Of all the lines in the records below, copy only those that contain the string "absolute".

Dataset items:
=-=-=

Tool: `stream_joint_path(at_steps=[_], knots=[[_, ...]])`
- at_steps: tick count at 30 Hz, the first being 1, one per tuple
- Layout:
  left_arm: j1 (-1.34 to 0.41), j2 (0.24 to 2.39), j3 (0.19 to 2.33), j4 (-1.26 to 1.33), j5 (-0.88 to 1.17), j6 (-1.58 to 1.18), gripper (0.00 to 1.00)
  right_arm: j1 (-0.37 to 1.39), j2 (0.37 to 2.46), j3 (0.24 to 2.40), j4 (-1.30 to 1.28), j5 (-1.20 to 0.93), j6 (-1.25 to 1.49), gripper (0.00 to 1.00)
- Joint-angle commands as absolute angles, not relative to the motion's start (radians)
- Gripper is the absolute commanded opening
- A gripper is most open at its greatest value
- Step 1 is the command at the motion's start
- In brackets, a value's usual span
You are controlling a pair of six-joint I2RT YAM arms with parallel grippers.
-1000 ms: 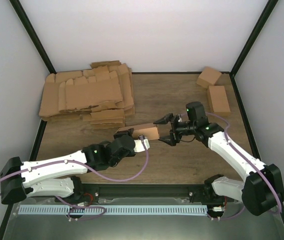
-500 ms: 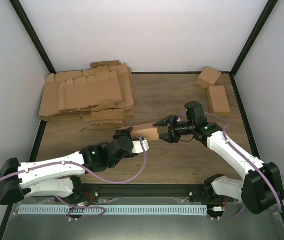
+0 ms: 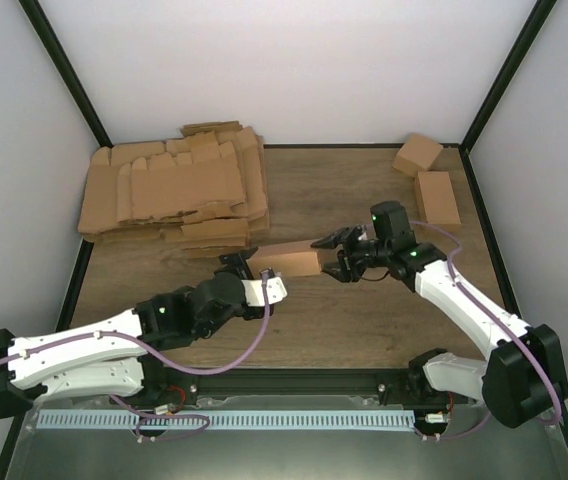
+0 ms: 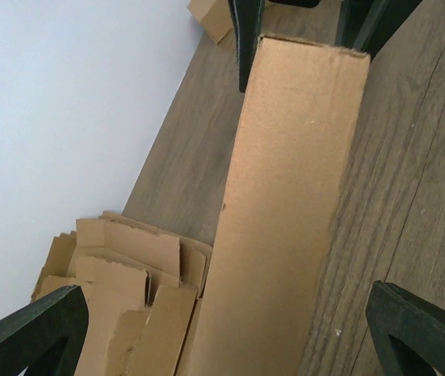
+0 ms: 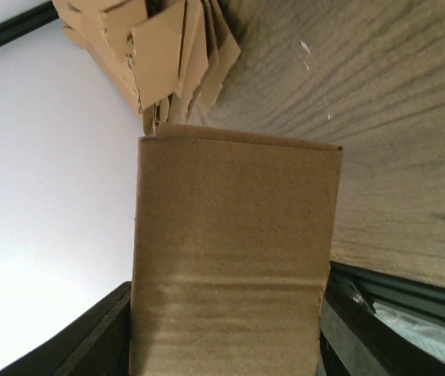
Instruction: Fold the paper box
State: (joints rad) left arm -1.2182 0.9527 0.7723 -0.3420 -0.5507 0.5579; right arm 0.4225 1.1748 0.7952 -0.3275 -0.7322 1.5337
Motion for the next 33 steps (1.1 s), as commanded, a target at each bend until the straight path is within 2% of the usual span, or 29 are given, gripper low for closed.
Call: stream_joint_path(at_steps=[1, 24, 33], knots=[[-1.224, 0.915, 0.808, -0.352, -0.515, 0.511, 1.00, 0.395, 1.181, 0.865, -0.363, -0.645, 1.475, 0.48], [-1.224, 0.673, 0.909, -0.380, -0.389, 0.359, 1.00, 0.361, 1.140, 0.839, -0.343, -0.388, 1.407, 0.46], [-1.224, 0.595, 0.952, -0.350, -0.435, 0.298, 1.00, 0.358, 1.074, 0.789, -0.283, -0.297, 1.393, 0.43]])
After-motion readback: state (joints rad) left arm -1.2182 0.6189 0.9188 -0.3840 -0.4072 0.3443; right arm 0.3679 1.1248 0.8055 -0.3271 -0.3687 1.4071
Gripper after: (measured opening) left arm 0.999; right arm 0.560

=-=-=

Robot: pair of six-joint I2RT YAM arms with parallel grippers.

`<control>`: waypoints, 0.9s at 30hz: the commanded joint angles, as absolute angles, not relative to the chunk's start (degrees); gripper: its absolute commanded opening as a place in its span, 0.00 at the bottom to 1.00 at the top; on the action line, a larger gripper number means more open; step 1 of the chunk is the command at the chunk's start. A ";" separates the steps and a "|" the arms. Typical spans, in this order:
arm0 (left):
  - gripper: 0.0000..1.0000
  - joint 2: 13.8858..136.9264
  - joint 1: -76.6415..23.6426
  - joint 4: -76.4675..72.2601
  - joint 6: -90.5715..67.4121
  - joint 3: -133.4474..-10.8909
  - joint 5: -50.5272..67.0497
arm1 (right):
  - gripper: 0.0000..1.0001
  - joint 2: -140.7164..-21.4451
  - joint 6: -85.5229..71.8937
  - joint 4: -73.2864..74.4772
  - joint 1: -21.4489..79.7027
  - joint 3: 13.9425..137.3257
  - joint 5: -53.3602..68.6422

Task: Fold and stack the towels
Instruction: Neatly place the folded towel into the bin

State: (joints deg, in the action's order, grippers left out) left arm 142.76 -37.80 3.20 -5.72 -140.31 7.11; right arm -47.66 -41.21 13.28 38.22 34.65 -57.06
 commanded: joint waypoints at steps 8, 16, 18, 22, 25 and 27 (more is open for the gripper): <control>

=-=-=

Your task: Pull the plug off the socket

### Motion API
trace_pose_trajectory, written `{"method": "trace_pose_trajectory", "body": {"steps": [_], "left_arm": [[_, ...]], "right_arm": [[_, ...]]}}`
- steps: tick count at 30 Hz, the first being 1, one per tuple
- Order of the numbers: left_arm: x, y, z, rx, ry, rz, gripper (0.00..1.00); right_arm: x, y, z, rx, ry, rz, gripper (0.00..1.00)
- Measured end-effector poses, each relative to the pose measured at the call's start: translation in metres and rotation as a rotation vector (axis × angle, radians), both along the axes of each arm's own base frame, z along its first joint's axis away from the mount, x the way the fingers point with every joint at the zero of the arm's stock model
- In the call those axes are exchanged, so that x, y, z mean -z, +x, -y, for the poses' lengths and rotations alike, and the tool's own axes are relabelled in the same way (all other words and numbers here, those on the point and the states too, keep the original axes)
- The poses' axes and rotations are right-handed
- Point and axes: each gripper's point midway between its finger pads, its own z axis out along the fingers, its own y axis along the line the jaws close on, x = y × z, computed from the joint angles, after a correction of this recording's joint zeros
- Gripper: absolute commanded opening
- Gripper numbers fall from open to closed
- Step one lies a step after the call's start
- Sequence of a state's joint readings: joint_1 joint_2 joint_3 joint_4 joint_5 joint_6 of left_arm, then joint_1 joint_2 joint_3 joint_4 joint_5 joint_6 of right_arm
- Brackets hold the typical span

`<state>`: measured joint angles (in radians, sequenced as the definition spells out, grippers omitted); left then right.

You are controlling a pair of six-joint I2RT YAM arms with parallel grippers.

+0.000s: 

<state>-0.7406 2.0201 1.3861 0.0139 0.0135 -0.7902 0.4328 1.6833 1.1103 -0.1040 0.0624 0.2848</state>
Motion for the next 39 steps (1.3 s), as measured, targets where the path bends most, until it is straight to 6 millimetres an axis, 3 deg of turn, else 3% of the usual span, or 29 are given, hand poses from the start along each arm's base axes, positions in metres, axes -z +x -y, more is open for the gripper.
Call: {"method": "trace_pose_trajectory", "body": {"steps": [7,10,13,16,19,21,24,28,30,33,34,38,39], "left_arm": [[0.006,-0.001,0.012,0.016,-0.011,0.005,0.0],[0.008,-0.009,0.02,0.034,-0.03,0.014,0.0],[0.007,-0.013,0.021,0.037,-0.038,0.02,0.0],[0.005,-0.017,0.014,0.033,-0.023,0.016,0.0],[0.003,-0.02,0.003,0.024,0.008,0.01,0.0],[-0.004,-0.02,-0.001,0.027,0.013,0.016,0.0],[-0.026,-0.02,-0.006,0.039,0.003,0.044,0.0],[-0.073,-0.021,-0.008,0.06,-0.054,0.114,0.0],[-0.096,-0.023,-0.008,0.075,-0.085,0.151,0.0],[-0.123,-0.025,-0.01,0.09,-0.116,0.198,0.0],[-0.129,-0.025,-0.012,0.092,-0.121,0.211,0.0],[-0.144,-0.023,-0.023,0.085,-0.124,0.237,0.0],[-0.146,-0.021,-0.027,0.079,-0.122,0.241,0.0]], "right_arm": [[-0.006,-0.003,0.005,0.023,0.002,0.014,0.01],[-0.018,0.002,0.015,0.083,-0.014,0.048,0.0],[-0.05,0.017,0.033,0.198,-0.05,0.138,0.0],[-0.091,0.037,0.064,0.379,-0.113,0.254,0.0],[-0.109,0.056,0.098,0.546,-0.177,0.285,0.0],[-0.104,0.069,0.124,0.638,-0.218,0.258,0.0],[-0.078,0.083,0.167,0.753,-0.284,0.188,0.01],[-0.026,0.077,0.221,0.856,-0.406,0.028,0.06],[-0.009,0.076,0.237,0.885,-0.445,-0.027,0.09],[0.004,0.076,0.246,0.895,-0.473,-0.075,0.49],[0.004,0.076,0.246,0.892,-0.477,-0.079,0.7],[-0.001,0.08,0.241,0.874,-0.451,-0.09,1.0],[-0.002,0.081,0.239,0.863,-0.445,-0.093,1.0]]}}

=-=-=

▶ _Output of the task_:
- Joint-angle commands as absolute angles, not relative to the motion's start (radians)
- Gripper is the absolute commanded opening
`<control>`: waypoints, 0.9s at 30hz: the commanded joint angles, as absolute angles, not relative to the chunk's start (degrees); gripper: its absolute commanded opening as a place in its span, 0.00 at the bottom to 1.00 at the top; on the action line, a larger gripper number means more open; step 1 of the chunk is the command at the chunk's start. A ";" separates the steps and a "|" the arms. Typical spans, in this order:
- Gripper: absolute commanded opening

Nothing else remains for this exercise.